Gay High Jinks Alleged at Catholic Diocese

     KANSAS CITY, Mo. (CN) – An archivist claims the Catholic Diocese of Kansas City-St. Joseph fired him for objecting to pervasive homosexual sexual harassment from priests who “fawned” over a male co-worker.



     Larry Probst sued the Diocese for sexual harassment, sex discrimination and retaliation, in Federal Court. The diocese is the only defendant in the case.
     Probst worked as an assistant to the diocese’s archivist. He claims his bosses, the Rev. Charles Michael Coleman and Fr. Robert Cameron, “fawned” over his co-worker Michael St. George, and that the three sexually harassed him. Cameron even said St. George “could ‘cum in my hand,” the complaint states.
     “Both Fathers Cameron and Coleman fawned over plaintiff’s co-worker, St. George, in the presence of plaintiff,” Probst stays
     “Plaintiff was subjected to a sexually hostile work environment when St. George made sexual advances toward him.
     “Fr. Robert Cameron and others would talk to Fr. Coleman about St. George in sexually suggestive ways, in the presence of plaintiff.”
     Probst then lists incidents of “unwanted and unwelcome sexual harassment,” including:
     “a. Sexually offensive comments from St. George such as ‘I don’t date someone with a hatchet wound,’ referring to a girlfriend of a co-worker.
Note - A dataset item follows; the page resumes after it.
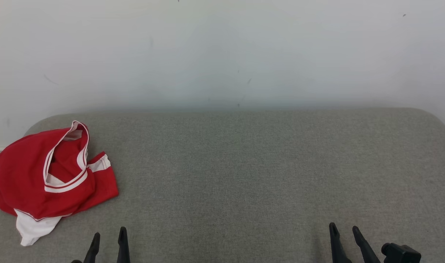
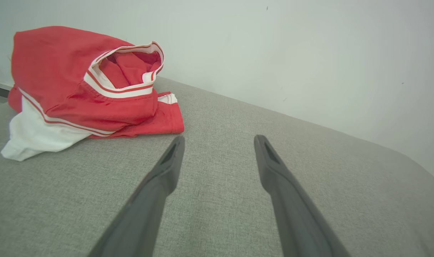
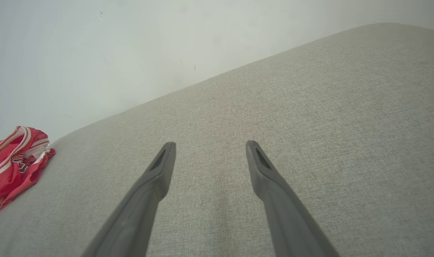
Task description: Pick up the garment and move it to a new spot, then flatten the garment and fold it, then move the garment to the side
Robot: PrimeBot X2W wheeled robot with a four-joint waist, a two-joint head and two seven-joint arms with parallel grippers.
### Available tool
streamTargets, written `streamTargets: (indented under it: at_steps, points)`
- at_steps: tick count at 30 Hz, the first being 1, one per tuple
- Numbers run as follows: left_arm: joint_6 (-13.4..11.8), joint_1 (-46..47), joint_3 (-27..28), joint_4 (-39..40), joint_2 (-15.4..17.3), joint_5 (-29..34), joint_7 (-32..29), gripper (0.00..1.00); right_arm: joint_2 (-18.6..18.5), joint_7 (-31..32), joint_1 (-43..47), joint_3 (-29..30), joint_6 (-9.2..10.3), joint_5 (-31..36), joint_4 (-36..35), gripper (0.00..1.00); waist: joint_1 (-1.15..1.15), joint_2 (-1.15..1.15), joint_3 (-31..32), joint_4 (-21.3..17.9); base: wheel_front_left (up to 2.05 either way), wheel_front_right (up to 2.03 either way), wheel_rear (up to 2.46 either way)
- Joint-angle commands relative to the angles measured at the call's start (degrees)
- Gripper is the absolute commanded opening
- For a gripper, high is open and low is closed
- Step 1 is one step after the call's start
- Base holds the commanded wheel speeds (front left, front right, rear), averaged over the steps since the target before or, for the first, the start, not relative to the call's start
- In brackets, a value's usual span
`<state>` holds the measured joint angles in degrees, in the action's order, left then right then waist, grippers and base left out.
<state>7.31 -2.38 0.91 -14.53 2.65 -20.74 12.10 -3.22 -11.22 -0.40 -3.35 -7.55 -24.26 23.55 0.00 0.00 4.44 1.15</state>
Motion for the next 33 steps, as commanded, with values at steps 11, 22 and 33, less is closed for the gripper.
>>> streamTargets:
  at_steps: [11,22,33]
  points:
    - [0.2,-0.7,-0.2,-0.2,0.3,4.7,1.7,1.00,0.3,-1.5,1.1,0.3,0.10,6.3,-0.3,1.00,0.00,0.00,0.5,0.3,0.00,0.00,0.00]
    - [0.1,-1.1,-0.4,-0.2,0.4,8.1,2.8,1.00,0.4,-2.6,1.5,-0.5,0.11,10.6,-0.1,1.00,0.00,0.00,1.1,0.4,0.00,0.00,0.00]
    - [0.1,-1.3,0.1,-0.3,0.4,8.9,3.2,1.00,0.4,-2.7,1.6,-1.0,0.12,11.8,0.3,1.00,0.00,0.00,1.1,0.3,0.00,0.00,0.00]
     “b. Sexually offensive comments from St, George about removing pornography from his computer desktop before he could allow a Parish Soft technician access to his computer.
     “c. Sexually offensive advances and gestures from St. George such as arching up and grabbing his crotch while riding in a vehicle with plaintiff at the request of Father Coleman.
     “d. Sexually offensive comments from Father Coleman, such as about games men play where the loser has to ‘service’ the other men under the table.
     “e. Sexually offensive comments from Father Cameron such as that St. George could ‘cum in my hand.'”
     Probst also claims he was exposed to sexually explicit emails on St. George’s computer.
     The complaint states: “In approximately the summer/fall of 2010, plaintiff reported the repeated and pervasive, sexually offensive email by St. George to Fr. Coleman. “Coleman seemed only to be concerned that the email be deleted so that St. George would not be fired.
     “In January or February 2011, plaintiff complained to the Diocesan communications director, Rebecca Summers, about the sexually offensive advances, comments and materials.
     “In February 2011, plaintiff complained Monsignor Blacet, a Diocesan official, about Fr. Coleman, that Fr. Coleman had hired a worker who was acting inappropriately with diocesan resources, about the sexually explicit emails, and that Coleman was facilitating the co-worker’s sexually offensive conduct toward plaintiff.
     “In March 2011, plaintiff complained to Phil Luebbert, a Diocesan priest, about his co-worker and the sexually offensive comments and materials.
     “In March 2011, the Diocese’s Chief Financial Officer, Dave Malanowski, told plaintiff, when plaintiff was commenting about St. George’s role with respect to the move of the Chancery offices, that he did ‘not want to get into relational issues’ between Coleman and St. George.
     “On March 18, 2011, plaintiff met with the Chancellor of the Diocese, Bradley Offutt, and he reported being consistently and repeatedly subjected to a sexually hostile work environment by St. George, that St. George made sexual advances toward him, that he was using the computer in the archives to receive personal and sexually offensive emails.”
     Probst said Offutt discouraged him from pressing his complaint and told Probst that he could lose his job because of it.
     But Probst says he did not drop his complaint and provided proof of St. George’s inappropriate computer use with a “screen capture” from St. George’s computer. Probst says the diocese responded by creating “a new log-in exclusively for St. George on the computer that allowed St. George protected access to the computer.”
     On June 30, Probst says, the diocese fired him, citing “lack of funding.”
     Probst claims he was fired as retaliation for his complaints.
     He seeks back pay, front pay in lieu of reinstatement, and compensatory and punitive damages.
     He is represented by Sarah Brown with Randles, Mata & Brown.